List every line below containing "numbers".

- INFORMATION SUPPLIED
◇ ◇ ◇ ◇ ◇ ◇ ◇

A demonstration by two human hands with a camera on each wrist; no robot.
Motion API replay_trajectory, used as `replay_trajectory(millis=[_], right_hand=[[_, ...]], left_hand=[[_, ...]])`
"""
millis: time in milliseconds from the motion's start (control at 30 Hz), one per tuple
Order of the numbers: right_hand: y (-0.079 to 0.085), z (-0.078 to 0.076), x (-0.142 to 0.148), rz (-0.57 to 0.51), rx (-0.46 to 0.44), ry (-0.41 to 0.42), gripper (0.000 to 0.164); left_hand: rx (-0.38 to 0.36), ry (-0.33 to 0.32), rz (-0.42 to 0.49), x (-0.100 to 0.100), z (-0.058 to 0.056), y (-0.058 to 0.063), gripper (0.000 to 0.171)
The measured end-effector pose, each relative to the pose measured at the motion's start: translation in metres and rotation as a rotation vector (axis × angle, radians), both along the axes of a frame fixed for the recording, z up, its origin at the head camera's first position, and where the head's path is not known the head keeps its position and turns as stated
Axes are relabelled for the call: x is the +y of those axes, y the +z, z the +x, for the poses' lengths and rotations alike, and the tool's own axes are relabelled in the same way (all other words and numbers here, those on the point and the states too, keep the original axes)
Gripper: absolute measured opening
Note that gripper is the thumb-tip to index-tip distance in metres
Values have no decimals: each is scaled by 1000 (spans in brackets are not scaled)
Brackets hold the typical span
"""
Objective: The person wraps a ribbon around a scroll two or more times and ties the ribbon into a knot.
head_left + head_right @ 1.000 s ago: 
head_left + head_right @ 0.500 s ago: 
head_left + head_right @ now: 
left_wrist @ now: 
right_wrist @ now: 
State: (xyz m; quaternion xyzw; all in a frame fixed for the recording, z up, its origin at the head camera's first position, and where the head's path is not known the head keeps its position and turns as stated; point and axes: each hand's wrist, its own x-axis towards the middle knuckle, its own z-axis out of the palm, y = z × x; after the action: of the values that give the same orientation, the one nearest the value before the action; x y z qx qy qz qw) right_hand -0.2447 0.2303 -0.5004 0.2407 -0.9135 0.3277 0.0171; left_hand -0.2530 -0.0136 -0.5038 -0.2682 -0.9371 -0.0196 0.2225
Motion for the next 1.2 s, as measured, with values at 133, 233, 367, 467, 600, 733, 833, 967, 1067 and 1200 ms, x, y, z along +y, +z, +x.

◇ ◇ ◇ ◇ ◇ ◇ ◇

- EXERCISE RESPONSE
Order of the numbers: right_hand: y (-0.079 to 0.085), z (-0.078 to 0.076), x (-0.142 to 0.148), rz (-0.57 to 0.51), rx (-0.46 to 0.44), ry (-0.41 to 0.42), gripper (0.000 to 0.164); left_hand: rx (-0.38 to 0.36), ry (-0.33 to 0.32), rz (-0.42 to 0.49), x (-0.100 to 0.100), z (-0.058 to 0.056), y (-0.058 to 0.063), gripper (0.000 to 0.171)
Axes are relabelled for the call: x is the +y of those axes, y the +z, z the +x, for the poses' lengths and rotations alike, and the tool's own axes are relabelled in the same way (all other words and numbers here, those on the point and the states too, keep the original axes)

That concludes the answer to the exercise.